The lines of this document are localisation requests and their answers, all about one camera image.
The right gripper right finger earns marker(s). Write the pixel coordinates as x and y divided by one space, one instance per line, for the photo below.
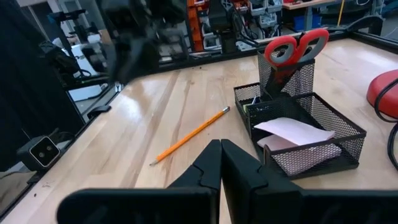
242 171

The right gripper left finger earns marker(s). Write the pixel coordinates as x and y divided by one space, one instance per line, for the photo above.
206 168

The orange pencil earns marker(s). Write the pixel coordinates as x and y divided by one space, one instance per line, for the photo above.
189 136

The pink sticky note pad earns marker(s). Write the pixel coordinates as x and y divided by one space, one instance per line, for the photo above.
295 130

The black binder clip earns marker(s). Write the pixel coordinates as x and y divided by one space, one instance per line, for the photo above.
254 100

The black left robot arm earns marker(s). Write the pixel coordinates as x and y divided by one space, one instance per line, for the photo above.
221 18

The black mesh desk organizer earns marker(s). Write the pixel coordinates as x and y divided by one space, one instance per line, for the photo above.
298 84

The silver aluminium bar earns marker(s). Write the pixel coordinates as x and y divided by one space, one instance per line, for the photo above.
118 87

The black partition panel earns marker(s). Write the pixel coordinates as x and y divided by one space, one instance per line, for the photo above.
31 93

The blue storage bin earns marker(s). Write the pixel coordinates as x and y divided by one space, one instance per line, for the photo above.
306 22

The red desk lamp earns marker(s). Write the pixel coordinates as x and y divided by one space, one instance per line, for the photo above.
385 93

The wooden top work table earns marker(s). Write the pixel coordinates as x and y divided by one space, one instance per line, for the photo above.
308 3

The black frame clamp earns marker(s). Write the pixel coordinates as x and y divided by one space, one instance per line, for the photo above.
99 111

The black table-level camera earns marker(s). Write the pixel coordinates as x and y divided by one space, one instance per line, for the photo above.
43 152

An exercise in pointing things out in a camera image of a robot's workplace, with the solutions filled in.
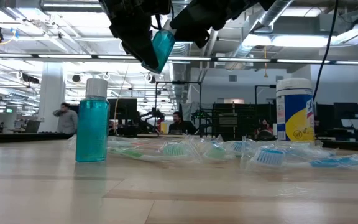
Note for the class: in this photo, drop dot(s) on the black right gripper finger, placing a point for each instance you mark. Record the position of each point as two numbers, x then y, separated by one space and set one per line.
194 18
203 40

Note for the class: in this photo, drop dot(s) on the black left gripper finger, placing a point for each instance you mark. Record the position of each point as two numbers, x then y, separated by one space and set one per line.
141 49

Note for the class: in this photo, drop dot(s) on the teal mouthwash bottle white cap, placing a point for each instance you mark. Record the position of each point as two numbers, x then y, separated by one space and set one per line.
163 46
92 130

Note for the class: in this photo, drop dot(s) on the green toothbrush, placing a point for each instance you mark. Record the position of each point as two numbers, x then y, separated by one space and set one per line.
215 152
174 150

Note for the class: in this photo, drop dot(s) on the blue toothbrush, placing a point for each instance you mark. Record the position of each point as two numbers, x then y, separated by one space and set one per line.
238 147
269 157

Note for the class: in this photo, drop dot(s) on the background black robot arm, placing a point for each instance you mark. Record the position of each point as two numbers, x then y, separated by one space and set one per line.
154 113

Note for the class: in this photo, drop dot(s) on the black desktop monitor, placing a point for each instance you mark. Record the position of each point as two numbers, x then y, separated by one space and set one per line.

==

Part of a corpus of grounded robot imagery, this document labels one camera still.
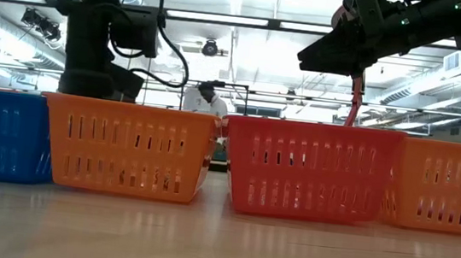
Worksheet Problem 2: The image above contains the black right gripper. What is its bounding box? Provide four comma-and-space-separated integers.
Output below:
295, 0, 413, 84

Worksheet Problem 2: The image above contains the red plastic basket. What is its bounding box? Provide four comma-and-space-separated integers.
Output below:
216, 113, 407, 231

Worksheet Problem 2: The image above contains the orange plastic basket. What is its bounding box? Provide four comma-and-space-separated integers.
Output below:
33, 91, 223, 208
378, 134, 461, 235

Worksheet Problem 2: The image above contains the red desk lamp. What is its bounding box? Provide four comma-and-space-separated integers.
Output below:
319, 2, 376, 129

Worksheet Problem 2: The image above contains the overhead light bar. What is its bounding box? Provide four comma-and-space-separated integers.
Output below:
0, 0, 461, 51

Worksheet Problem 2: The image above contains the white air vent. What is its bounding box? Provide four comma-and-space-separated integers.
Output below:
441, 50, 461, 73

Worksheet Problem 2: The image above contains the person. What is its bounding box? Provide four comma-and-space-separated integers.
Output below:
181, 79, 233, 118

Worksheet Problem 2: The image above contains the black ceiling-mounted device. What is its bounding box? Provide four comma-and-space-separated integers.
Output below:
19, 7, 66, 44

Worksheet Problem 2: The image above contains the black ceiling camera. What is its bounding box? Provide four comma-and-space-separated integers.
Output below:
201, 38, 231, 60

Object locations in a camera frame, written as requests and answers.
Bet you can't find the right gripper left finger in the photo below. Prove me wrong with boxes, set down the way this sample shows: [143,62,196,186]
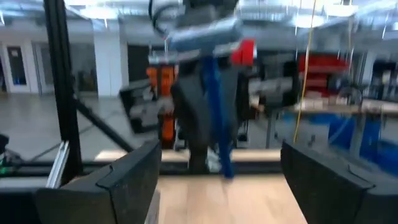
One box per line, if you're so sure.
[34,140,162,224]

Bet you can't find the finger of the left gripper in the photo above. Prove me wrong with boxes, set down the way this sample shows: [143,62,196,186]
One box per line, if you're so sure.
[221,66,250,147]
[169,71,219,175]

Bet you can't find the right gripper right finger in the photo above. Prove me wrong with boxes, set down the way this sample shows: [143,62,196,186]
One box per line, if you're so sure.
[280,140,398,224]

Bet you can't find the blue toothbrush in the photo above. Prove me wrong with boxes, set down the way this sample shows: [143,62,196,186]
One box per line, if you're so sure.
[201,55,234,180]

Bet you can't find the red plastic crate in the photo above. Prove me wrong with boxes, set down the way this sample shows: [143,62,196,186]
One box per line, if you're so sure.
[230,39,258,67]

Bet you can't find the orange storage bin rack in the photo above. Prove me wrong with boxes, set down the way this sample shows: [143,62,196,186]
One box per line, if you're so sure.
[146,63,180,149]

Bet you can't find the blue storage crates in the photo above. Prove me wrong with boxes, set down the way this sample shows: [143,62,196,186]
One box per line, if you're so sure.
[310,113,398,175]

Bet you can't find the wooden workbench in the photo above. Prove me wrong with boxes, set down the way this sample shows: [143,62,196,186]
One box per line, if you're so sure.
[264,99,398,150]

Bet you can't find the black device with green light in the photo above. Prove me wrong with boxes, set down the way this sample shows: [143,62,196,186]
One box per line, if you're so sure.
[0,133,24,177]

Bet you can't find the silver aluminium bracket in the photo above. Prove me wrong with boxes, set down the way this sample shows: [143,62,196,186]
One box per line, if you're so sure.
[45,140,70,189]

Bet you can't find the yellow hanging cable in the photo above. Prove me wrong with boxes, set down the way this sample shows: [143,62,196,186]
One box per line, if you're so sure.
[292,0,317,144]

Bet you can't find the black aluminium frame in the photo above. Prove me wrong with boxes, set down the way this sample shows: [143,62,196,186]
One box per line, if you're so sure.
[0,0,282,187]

**Work instructions**
The lines to copy are those in the records above containing the word "document".

**Solution for this task**
The lines of this document are localisation requests and their answers, all about one camera image.
Part of a corpus of grounded robot imagery, this document labels one camera still.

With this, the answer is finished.